Mama’s eyes darted around the room. “She’s not here anymore.”
Gina Lou got up from the table and brought a pan of hot cinnamon rolls out of the oven. “Breakfast is served—and, Miz Sarah, I do believe that Gracie decided to stay behind in Nashville for a few more days. You don’t have to worry about her coming back to this house. She’s done with it.”
“Thank you,” I mouthed.
Gina Lou glazed the rolls and set the pan in the middle of the table. “I love the idea of a party tomorrow evening. I’ll tell Mama that the family is coming to tour the house. What are we serving? Is it going to be a sit-down meal?”
“Let’s do it up right with Aunt Gracie’s good dishes,” Mama suggested. “We can make a ham and have all the trimmings. I’ll do the hot rolls.”
My phone rang. I fished it out of my back pocket and okayed the FaceTime call.
“Good morning, Connor,” I said. “Mama came home a day early.

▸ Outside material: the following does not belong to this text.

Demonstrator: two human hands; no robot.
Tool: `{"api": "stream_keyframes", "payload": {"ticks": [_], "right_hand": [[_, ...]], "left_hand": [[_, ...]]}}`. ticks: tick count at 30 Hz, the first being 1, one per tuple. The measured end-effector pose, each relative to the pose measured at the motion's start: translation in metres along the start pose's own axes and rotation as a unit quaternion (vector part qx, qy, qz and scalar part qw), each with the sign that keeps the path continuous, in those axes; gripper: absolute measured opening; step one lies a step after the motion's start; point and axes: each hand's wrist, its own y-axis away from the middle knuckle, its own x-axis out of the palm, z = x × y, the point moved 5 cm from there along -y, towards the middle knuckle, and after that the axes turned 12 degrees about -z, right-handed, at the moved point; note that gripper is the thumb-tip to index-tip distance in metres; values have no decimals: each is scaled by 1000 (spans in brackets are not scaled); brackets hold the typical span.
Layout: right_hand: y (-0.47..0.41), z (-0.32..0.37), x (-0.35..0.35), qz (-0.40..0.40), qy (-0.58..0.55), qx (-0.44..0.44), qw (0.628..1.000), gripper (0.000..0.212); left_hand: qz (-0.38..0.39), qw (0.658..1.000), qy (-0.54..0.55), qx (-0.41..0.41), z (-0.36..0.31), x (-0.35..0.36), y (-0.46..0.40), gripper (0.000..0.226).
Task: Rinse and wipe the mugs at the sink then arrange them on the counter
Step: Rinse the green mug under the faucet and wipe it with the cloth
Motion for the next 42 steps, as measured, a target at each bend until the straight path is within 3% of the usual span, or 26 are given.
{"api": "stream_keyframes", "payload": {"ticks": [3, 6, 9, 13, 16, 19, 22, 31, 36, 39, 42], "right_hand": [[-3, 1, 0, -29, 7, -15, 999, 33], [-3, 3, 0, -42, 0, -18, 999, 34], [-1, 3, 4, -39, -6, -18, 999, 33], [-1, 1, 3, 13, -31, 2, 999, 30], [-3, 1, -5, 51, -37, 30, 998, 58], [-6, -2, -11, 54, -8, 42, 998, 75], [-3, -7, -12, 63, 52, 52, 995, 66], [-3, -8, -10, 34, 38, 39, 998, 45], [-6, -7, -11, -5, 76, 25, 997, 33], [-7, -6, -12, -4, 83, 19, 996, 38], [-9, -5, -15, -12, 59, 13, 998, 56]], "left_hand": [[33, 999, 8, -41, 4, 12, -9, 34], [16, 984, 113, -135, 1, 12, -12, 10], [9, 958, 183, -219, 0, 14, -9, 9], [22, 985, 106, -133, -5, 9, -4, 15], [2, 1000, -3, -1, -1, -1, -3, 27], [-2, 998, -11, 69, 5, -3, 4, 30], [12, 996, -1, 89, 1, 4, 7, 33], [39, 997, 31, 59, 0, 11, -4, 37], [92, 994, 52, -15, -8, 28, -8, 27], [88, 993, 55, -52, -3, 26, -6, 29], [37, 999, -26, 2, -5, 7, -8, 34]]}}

I’m having cinnamon rolls and coffee with her and Gina Lou. Want to come over and share?”
“Can’t. Grandpa and I have another meeting today, and we’ll be late getting out of it, but I might be able to come by about seven,” he said.
“That sounds great, and tomorrow night we’re having a little dinner party for Gina Lou’s folks. Can you come to that?” I asked, and then added, “And bring Everett with you.”
“Wouldn’t miss it for the world,” he said. “Y’all enjoy your breakfast.”